I have had a fabulous painting week. It has been great to get back in the studio with clear mind/vision after a long vacation. I’m such a lucky person, and every day I am so thankful that I am to be able to do what I do, feel good about the work I produce, and also get paid to do it.
I just got back from a hiking the Inca Trail in Peru. While I was away, I was not planning on answering email however, as soon as I got on the plane (I had wifi) I started getting a bunch of art related email – up until I got home three weeks later: I secured deposits for three commissions, got inquiries for five more potential gigs, developed a business relationship with a new gallery, and was in contact with three consulting firms regarding large hotel projects. Who knew there would be so many art emergencies last month? It has been so amazing how many good things, situations, relationships, opportunities, people have come into my life this year. Thanks everyone!

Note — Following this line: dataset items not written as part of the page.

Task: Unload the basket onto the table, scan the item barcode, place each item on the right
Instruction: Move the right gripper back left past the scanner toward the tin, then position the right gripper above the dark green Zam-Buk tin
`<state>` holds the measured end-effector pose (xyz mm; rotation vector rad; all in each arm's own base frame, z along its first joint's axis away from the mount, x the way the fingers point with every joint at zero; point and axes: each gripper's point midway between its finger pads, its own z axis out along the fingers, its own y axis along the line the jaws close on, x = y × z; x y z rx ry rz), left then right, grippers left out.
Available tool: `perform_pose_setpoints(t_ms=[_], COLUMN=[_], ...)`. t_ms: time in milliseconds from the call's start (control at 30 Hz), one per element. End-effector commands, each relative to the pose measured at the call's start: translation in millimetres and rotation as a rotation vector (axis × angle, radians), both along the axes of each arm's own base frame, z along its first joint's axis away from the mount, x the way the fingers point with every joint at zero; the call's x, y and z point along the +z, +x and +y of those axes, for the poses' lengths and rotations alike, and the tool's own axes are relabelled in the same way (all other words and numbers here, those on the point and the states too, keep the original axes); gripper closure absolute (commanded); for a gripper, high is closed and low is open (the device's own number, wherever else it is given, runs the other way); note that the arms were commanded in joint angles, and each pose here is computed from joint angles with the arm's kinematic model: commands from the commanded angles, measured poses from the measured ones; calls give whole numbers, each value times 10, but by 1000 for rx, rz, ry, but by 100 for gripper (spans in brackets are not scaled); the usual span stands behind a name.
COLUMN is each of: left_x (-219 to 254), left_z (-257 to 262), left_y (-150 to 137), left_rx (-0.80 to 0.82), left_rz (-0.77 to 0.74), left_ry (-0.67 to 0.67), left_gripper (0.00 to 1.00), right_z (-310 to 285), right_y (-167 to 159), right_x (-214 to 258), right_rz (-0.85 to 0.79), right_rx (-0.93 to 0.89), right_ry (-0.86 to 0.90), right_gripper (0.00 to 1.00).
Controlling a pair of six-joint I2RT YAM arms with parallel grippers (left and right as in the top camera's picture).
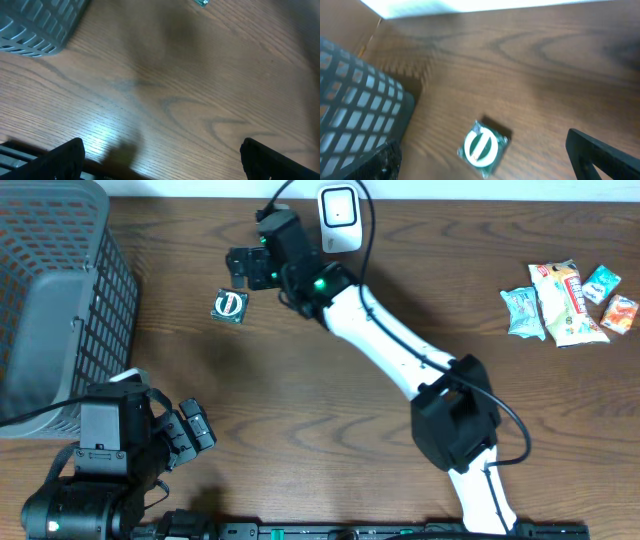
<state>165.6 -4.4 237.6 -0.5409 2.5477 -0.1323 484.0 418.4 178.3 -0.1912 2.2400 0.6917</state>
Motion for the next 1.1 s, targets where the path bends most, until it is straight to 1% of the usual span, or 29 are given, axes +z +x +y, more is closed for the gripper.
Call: perform_pose_setpoints(t_ms=[0, 167, 333, 467, 833, 1067], left_x=[-1, -1, -1, -1, -1, -1], left_z=[6, 6, 6, 6, 6, 6], left_y=[-4, -4, -4, -4, -4, -4], left_rx=[5, 5, 5, 5, 5, 5], left_rz=[2, 2, 2, 2, 2, 2], left_ry=[2, 2, 2, 2, 2, 2], left_gripper=[2, 2, 2, 2, 3, 2], right_z=[71, 243, 372, 366, 598, 628], right_y=[85, 112, 79, 70, -94, -149], right_x=[-398, -750, -1008, -1096, -1183, -1377], right_rz=[-19, -31, -75, -96, -107, -86], right_rx=[-81, -56, -8, -48, -5, 10], right_ry=[-68, -73, -129, -169, -155, -175], right_gripper=[1, 1, 1, 1, 1, 1])
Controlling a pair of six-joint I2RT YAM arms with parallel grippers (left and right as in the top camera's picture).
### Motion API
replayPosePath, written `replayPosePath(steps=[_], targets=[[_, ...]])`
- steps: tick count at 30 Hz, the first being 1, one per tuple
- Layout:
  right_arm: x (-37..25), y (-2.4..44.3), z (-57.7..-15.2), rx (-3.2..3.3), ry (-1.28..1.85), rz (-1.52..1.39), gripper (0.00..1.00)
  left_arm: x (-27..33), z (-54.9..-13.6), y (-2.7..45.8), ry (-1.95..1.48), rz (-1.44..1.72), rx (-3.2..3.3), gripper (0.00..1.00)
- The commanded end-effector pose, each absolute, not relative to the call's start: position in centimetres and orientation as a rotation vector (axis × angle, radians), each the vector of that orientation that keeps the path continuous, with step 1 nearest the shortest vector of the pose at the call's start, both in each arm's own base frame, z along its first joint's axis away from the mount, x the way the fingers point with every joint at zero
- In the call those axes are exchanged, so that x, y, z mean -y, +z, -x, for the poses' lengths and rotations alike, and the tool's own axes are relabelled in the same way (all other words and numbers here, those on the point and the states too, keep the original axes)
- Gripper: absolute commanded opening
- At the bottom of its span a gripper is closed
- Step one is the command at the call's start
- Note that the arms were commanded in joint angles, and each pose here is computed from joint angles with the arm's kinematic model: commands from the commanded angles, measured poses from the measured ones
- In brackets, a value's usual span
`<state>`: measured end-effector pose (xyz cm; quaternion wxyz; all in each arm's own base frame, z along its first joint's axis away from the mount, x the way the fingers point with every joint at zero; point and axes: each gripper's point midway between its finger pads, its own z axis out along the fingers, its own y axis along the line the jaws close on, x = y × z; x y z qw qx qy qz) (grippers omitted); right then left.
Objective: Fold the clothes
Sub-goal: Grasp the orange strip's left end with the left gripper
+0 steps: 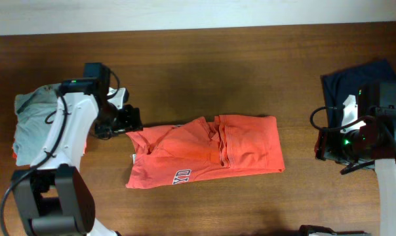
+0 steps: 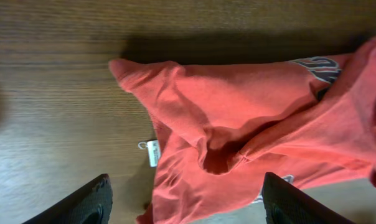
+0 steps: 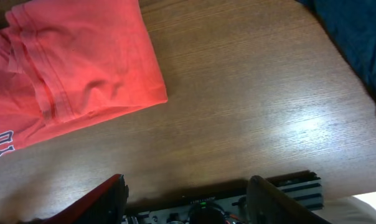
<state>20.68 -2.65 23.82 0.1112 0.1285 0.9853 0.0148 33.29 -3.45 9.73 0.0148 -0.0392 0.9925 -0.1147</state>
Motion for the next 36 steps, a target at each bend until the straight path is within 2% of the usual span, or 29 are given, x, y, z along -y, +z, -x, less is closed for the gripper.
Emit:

Well I made it! I just finished hiking four days on the Inca Trail to Machu Piccu. Every muscle in my body hurts, I lost two toe nails, I had to poop in a pit in the floor, I smell like a construction worker, I started my period, I have been taking 10-12 Aleve a day and my body is being held together with KT Tape. And I woke up at 3AM this morning. But I made it in one piece! It was the hardest thing I have ever done in my life – both mentally and physically. Now I need a Ritz Carlton Spa Day! #machupicchu #incatrail
I had so much work to do, I had to hit the ground running as soon as I got off the plane…. Then, I had a previous deadline that was cancelled on me this week – it was one of those things that was SUCH a relief, and a huge weight has been lifted off my shoulders (mentally.) Also, a catalyst that will get the ball rolling toward ridding myself of several toxic situations/relationships that I seemed to have found myself in. Something I have been mentally struggling with for a few years, but has really come to a head these past few months. A situation that has really been holding me back… and this week I am at peace with my decision to let it go. IT FEELS AMAZING. I hate to admit that I am (at times) afraid of change. However I know that it is crucial to success and growth. And I have really been paying close attention to my mission and path this year. Funny how when you write down your goals and visualize them – they seem to all seems to fall into place. I’m moving forward and cutting loose of those things that are holding me back, and taking advantage of me.

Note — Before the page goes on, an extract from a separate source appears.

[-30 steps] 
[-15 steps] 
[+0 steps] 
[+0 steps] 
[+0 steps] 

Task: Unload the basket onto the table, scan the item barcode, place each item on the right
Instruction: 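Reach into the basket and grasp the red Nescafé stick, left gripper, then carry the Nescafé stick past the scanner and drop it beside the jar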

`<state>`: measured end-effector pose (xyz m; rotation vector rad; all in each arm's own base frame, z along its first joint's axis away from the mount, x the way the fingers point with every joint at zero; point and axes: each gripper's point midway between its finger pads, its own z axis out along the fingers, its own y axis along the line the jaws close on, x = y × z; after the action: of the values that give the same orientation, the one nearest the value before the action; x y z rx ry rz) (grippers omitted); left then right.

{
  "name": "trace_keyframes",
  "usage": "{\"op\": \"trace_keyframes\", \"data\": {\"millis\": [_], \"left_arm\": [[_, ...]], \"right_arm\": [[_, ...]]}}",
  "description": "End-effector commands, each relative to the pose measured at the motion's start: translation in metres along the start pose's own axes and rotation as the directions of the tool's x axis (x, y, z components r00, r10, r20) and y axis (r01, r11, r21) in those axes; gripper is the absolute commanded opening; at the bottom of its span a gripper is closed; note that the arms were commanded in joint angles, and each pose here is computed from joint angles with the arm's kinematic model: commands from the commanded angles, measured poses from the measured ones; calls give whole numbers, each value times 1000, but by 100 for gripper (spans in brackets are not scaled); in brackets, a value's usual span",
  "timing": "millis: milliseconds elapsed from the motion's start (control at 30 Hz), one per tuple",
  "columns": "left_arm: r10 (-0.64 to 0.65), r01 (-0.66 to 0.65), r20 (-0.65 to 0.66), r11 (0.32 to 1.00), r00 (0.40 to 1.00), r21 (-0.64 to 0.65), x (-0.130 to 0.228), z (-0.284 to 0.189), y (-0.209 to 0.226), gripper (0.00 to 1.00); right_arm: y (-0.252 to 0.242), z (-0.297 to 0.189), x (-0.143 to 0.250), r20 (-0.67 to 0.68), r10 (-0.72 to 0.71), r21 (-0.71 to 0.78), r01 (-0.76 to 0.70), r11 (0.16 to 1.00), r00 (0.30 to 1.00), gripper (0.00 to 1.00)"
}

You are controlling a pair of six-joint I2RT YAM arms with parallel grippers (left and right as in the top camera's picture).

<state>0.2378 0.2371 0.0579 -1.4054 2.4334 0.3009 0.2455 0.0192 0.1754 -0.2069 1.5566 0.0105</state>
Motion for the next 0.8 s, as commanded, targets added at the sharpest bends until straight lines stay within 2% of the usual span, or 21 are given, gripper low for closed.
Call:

And this release is sooo mentally healthy. There is no sense in having any negative energy and anger linger and cloud my creative process or future business decisions. I try really had to be a professional person and think more like a man, rather than a sensitive female artist (sorry ladies, but we/you tend to get your panties in a wad over trivial shit;) Not take things so personally or get hung up on insecurities. There is so much rejection and criticism in art – you just can’t get hung up on every little detail – use it and move forward. The fact of the matter is that sometimes people just need to part ways in order to grow. It is nothing personal.
I’m one of those people who has great luck when “one door closes, another door opens….”
I have had such an eventful year – past year. This time last year I was really struggling with Tennis Elbow – and that slowed down my creative output tremendously, which was pretty painful and depressing that I was so helpless. My Mother was also diagnosed (and then passed away) with lung cancer that had spread to her liver, bones, and brain – all in the course of 3-4 months. That was pretty intense. I also got a new puppy last year – and good God – that was extremely stressful as well!
So this week, I was able to let go, and clear my mind, just have so much fun experimenting, and paint for myself – and I’m ready for great things to happen.